When you’re passionate about businesses, planning a multipurpose shop takes on new dimensions. Just ask Glenn Heinen, who owns and flies aerial application aircraft, and also has a grain farm near Seneca, Kansas.
“We had to work the planning backward,” he said of his now nearly completed building.
In this case, the starting point for planning was a 2,400-foot grass runway Heinen already had on his farm. The endpoint was the existing hangar and farm shop 200 feet east of his house. The goal was to deconstruct the 50- by 70-foot hoop building he had used for about 20 years and put up a metal building in the same footprint. The new building provides storage and maintenance for both aircraft and farm equipment.

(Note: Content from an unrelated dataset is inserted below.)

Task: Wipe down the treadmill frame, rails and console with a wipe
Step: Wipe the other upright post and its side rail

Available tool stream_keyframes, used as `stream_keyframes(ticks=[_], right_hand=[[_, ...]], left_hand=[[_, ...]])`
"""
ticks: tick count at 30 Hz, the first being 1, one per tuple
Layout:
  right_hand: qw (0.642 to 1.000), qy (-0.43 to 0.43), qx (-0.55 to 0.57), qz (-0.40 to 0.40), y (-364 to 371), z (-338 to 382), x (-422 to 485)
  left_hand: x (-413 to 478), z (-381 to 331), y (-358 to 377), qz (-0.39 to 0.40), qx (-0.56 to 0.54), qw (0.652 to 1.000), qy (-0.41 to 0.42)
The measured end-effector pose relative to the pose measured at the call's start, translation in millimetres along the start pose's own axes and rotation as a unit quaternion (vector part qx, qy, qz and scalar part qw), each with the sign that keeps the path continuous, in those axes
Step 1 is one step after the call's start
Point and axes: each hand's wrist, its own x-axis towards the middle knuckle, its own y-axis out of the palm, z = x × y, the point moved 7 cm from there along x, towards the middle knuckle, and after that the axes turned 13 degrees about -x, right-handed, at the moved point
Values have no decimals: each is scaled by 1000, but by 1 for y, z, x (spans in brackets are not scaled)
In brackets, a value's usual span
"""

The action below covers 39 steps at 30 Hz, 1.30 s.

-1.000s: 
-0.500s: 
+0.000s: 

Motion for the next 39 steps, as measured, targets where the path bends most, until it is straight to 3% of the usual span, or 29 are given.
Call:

Heinen interviewed several contractors and building companies before choosing Morton Buildings to help plan and execute the project. Before the design process even began, the company rep asked Heinen an insightful question: What’s the largest plane you might ever want to store in the building? Heinen considered then responded that, based on the length of his runway, the largest plane he could land there was an Air Tractor AT-802 with a wingspan of about 60 feet.
Like many farmers before him, Heinen learned that size does matter, and he had to plan a building larger than he originally thought. Otherwise, his largest plane might not fit.
“The size of the runway determined the size of the building,” he said with a laugh.